The Slice Hi-Mod Black Inc. is a bit lower at $10,660 with Dura-Ace Di2 shifted by their TT bar end button pods, Mavic CXR60 carbon wheels and Schwalbe One 700×25 tires, FSA Vision carbon base bar with Trimax aero extensions and OS98 stem, Fizik Arione TriTone saddle and SiSL2 crank arms mated to Vision Trimax 53/39 rings.
Here’s Andrew Talansky’s (USA, obviously, Cannondale-Garmin team) Tour de France Slice.
Check out more Cannondale-Garmin team bikes from this year’s Tour de France here.

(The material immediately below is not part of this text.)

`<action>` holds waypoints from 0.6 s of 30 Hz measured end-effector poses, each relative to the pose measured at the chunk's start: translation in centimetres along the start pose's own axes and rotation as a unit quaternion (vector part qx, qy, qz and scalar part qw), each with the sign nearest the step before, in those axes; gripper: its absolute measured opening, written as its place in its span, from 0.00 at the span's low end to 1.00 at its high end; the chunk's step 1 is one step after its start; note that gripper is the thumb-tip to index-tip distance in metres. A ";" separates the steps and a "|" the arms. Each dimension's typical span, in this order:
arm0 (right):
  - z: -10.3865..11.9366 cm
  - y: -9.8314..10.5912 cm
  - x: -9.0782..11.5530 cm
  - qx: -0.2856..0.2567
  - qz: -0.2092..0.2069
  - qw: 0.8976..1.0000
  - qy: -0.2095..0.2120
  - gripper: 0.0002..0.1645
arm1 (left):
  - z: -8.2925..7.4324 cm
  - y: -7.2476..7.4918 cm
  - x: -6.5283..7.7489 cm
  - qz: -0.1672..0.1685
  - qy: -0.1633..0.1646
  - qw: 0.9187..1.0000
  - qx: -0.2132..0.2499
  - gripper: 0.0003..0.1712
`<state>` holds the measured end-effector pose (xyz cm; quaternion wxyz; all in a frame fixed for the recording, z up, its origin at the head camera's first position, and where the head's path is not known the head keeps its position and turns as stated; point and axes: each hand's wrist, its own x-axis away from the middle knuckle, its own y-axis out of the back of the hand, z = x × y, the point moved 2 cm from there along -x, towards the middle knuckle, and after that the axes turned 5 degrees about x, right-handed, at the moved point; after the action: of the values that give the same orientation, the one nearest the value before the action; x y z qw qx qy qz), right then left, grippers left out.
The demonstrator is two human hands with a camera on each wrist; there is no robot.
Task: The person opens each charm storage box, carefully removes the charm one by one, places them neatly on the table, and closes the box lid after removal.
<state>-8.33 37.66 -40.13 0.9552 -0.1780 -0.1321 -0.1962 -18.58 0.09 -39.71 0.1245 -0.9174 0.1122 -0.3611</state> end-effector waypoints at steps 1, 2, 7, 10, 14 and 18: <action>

The SuperX cyclocross line doesn’t change, but the bikes do see spec updates to keep them timely. The top of the line Hi-Mod CX1 uses the Wolf Tooth Components narrow-wide chainring on Si cranks with an otherwise SRAM CX1 build, Stan’s Grail Team wheels with Schwalbe OneX 33c tires and Cannondale alloy cockpit with Fabric saddle. Retail is $5,330. Below it are a Rival 1×11 build for $2,660, Ultegra 2×11 for $3,730 and 105 2×11 for $2,980. All are carbon with their BallisTec fibers to toughen ’em up, but only the top model gets the lightest Hi-Mod frame. For fans of alloy, the CAADX bikes come in four different builds, all with double chainring setups, ranging from Ultegra at $2,130 down to Sora for just $1,080…all with disc brakes, no more cantilevers anywhere in the CX lineup from Cannondale.
Closeup of the Wolf Tooth Components narrow/wide chainring for Hollowgram cranksets. Check the full story on it here.
Of all the bikes Cannondale launched this year, none was more hyped or intriguing than the gravel/adventure tuned Slate. Similar to their FS-i hardtail, it uses flattened SAVE seat- and chainstays along with big, fat 650B tires inside a frame that’s sized like a road bike. That gives it the speed to keep up on the pavement and the traction and cush to tame anything else.
We’ve covered it extensively here, here and here, but the basics are: All new Lefty Oliver with 30mm travel and 650B wheels with geometry for all-day riding on rough surfaces. The top model is the Slate CX1, which gets the purple anodized cranks and hubs and a new narrow/wide 1x Spidering. Retail is $4,260 with a custom 42mm wide tire made for them by Panaracer. Below that is the Ultegra bike for $3,250 and a 105 build for $2,980.